After she was nearly killed, the Inter-American Court for Human Rights ordered the Mexican government to provide Digna with police protection. But in the waning days of the administration of President Ernesto Zedillo that never occurred. Finally, Digna decided it was time for her to leave.

While in Washington, her stature increased, as did that of Montiel and Cabrera. Digna was profiled in a book by Kerry Kennedy Cuomo, Speak Truth to Power: Human Rights Defenders Who are Changing Our World, along with world-reknown activists such as Desmond Tutu and Rigoberta Menchú. In March, she returned to Mexico, determined to get back to legal work and get on with life. She had met the man who would be her compañero for the rest of her life and seemed to be genuinely happy. Initially she was provided with police protection, but in May the Fox government requested that the Inter-American Court withdraw protection orders, saying they were no longer necessary because there had been no new threats–and the investigations into past threats and attacks had been shelved for lack of information.

But there were new threats, Digna just never bothered to make them public, convinced the current administration could do no more for her than the last one. As far as she was concerned, the Mexican government refused to see what was happening to her as a human rights violation, tossing it off as a matter of common crime.

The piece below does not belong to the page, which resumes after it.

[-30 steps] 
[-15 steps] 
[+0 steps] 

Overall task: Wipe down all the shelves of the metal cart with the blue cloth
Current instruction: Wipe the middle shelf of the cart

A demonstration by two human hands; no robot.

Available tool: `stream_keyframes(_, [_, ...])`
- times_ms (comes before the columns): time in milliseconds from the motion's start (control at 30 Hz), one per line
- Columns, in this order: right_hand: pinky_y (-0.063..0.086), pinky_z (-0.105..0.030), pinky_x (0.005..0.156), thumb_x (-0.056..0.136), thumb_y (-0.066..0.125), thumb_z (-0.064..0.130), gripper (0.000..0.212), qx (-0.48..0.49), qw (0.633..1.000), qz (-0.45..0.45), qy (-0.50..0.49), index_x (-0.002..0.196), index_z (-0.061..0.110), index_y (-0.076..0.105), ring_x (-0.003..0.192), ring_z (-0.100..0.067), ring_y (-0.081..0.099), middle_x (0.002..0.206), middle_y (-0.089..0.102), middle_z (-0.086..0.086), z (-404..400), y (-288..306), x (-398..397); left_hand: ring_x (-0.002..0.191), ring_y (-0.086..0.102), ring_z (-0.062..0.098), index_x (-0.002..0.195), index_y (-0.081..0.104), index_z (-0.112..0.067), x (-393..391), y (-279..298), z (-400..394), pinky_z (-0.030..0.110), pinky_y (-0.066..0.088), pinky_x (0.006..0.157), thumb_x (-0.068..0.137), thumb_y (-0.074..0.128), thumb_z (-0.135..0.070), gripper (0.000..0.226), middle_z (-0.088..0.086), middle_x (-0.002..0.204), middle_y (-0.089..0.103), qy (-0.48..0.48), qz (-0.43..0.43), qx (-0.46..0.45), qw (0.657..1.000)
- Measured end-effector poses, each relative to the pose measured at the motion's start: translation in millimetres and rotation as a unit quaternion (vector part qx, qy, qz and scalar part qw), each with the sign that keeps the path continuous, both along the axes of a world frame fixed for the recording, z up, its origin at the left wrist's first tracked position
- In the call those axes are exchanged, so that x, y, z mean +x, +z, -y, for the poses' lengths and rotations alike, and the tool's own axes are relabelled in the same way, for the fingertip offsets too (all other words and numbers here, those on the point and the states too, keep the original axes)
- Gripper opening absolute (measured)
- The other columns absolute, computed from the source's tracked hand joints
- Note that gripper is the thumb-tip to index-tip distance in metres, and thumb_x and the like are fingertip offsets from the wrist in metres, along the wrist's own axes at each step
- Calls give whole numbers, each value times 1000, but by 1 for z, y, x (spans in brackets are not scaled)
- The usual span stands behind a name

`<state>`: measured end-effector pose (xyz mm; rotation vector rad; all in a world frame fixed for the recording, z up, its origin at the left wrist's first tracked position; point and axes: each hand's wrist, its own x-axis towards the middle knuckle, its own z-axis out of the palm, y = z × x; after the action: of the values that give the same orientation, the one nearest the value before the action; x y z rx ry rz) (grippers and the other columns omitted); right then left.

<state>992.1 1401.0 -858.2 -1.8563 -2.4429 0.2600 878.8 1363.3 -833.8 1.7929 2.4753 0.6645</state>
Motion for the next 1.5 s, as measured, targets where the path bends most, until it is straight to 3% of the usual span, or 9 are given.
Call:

Last August she sent an e-mail to one of her sisters, telling her that if anything happened to her, it would be the army that did it, and making arrangements for the distribution of her limited personal effects. On the afternoon of October 19, Digna went to the office of her friend and colleague, Pilar Noriega. Noriega had just been appointed to a position with Mexico City’s Human Rights Commission, and she would be taking over her cases. Among the cases was that of two brothers accused of planting bombs that exploded outside several Mexico City banks last August; their first court appearance was set for the following Monday. But Digna would not be there. While she was working in Pilar’s office, she was shot to death. Her killers left behind a murder weapon–a rather unusual Czech gun from the ’40s and ’50s, according to press accounts–a weapon that would be difficult to obtain. They also left behind a chilling note: “Pro sons of bitches, if you keep it up, the same thing will happen to you.”

In the days that followed, I kept thinking of my last conversation with Digna, in that nondescript apartment not far from the office where she was murdered. I can still see her there and still hear her words. When I asked her what motivated her to continue, she replied “Indignación.” Indignation. She had also told me about a conversation she had had with her mother after the first attempt on her life. After hearing what had happened, her mother paused for a long time before she could say, “This is the price you pay for committing yourself to such a cause.”

On October 19, 37-year-old Digna Ochoa paid the ultimate price.

Cynthia Hawes has reported on Mexico for nearly 20 years. She lives in Mexico City.